Instructions for the task: Write out the whole listing without a single alteration.

---------------

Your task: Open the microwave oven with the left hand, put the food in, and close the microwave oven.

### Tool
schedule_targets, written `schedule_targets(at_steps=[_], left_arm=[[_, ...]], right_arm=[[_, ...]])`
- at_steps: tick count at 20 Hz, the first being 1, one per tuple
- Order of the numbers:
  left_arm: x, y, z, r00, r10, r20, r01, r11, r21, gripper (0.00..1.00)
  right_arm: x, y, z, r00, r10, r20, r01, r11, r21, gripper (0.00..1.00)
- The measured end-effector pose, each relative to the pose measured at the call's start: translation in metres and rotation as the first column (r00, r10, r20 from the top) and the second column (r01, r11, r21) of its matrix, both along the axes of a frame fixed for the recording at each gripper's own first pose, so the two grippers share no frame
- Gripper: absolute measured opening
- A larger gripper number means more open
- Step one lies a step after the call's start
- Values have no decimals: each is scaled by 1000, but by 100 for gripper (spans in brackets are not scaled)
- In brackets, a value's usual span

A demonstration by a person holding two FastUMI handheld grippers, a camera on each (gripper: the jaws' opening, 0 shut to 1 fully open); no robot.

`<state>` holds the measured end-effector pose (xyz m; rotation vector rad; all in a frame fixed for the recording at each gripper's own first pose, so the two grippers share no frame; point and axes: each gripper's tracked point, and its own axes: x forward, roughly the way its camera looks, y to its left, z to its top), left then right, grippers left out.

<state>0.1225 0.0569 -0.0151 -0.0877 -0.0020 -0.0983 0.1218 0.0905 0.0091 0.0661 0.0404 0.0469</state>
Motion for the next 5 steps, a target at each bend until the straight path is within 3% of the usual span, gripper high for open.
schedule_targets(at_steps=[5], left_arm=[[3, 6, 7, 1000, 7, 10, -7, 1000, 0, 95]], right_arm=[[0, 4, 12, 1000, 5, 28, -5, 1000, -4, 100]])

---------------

Solution to this problem:
Your task: Open the microwave oven with the left hand, put the food in, and close the microwave oven.

### Tool
schedule_targets, written `schedule_targets(at_steps=[_], left_arm=[[_, ...]], right_arm=[[_, ...]])`
- at_steps: tick count at 20 Hz, the first being 1, one per tuple
- Order of the numbers:
  left_arm: x, y, z, r00, r10, r20, r01, r11, r21, gripper (0.00..1.00)
  right_arm: x, y, z, r00, r10, r20, r01, r11, r21, gripper (0.00..1.00)
- The measured end-effector pose, each relative to the pose measured at the call's start: translation in metres and rotation as the first column (r00, r10, r20 from the top) and the second column (r01, r11, r21) of its matrix, both along the axes of a frame fixed for the recording at each gripper's own first pose, so the two grippers share no frame
- Gripper: absolute measured opening
- A larger gripper number means more open
- Step one lies a step after the call's start
- Values have no decimals: each is scaled by 1000, but by 100 for gripper (spans in brackets are not scaled)
- In brackets, a value's usual span

A demonstration by a person holding two FastUMI handheld grippers, a camera on each (gripper: the jaws' opening, 0 shut to 1 fully open); no robot.

`<state>` holds the measured end-effector pose (xyz m; rotation vector rad; all in a frame fixed for the recording at each gripper's own first pose, so the two grippers share no frame; point and axes: each gripper's tracked point, and its own axes: x forward, roughly the way its camera looks, y to its left, z to its top), left then right, grippers left out.

<state>0.1225 0.0569 -0.0151 -0.0877 -0.0020 -0.0983 0.1218 0.0905 0.0091 0.0661 0.0404 0.0469</state>
Motion for the next 5 steps, a target at each bend until the straight path is within 3% of the usual span, gripper high for open.
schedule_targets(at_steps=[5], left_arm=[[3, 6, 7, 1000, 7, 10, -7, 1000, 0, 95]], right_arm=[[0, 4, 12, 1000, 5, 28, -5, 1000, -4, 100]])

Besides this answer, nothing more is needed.